Do you need to program to interfaces?
Let’s consider the advantages and disadvantages of not using interface-oriented programming when an interface has only one implementation class.
The benefit, of course, is that we only need to write and maintain one piece of code (the implementation class), which reduces the amount of code.
The downside is uncontrolled control of class information exposure. For example, if we want to implement method-level caching with AOP and use the annotation tag method, if we make the mistake of marking the annotation on the private method, since Cglib-based AOP creates the proxy by subclassing it, that AOP will not work; However, if the dynamic proxy is based on the interface, this problem does not occur due to errors.

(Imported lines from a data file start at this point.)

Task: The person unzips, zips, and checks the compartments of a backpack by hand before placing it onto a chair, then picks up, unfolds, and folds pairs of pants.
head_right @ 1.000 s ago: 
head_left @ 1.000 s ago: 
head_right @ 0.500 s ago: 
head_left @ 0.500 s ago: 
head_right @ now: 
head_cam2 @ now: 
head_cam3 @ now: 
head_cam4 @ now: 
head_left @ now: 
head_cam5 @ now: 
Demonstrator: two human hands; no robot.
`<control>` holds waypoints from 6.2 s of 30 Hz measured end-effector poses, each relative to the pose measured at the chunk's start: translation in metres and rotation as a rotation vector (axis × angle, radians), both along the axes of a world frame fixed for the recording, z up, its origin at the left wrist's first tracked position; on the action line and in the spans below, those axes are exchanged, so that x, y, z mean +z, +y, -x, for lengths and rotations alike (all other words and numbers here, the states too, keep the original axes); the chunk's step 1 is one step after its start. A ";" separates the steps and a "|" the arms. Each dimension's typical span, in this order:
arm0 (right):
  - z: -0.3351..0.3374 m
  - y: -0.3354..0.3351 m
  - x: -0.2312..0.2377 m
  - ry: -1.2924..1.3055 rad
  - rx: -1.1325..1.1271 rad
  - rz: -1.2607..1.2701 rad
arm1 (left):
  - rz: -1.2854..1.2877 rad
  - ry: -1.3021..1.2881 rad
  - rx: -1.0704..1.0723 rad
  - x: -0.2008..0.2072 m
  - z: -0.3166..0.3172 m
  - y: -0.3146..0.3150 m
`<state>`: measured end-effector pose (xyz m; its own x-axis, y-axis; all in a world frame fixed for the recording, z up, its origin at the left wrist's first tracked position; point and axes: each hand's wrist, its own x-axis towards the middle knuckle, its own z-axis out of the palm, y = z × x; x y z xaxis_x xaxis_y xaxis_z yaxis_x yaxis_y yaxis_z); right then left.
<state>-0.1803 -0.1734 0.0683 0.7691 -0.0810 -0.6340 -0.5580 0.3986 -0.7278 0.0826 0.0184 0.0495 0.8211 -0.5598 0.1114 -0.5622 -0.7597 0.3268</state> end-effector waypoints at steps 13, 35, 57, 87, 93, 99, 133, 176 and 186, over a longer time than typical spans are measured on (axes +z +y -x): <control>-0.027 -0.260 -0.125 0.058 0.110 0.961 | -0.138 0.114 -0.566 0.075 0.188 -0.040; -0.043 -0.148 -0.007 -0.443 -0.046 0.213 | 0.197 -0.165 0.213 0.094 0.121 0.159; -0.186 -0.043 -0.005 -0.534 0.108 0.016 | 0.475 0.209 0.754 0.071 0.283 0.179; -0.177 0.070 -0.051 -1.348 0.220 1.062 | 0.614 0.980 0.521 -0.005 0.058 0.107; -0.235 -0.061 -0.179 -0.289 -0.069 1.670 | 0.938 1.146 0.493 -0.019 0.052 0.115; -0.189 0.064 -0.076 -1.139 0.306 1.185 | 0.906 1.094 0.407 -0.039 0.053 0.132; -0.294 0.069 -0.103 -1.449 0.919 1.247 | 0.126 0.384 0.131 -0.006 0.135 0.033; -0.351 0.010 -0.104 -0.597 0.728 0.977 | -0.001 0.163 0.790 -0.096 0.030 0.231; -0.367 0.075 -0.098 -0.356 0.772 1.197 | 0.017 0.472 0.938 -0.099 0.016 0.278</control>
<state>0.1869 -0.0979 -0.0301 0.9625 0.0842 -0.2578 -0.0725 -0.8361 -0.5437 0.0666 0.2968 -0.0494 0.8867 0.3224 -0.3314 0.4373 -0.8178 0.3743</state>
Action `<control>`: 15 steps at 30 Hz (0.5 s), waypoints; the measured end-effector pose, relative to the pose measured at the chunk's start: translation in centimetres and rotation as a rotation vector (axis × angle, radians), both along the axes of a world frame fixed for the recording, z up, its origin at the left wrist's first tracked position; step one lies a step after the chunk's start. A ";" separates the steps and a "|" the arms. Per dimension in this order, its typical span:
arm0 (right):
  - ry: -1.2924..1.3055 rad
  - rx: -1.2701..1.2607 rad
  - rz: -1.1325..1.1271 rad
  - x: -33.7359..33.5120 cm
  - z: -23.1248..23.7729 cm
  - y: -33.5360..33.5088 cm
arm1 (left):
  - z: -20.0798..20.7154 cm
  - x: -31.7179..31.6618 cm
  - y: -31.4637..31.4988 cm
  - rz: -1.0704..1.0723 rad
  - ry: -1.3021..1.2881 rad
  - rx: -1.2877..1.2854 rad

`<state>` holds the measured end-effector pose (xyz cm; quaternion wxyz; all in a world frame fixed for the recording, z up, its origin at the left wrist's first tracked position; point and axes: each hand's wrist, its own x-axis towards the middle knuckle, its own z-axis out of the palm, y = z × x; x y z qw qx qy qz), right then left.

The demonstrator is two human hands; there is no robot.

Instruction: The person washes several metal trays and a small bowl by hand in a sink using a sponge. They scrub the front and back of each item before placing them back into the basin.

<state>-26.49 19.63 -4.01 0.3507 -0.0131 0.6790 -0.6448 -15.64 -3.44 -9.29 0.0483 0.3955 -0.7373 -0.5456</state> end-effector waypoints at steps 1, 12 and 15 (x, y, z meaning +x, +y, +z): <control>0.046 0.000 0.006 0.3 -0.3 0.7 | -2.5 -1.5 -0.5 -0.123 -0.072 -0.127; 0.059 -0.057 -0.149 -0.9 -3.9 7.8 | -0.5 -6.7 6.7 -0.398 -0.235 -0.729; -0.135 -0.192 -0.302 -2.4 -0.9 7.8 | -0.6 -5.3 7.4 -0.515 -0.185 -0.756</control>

Finally, try to give a tentative answer to this question:
In large teams developing enterprise-oriented applications, use interface programming to avoid unexpected risks.
However, if the team size is small, the risk of not using the interface is understood, the risk can be accepted, and the business logic changes frequently, instead of enterprise application development, the implementation class development can be considered directly without using the interface.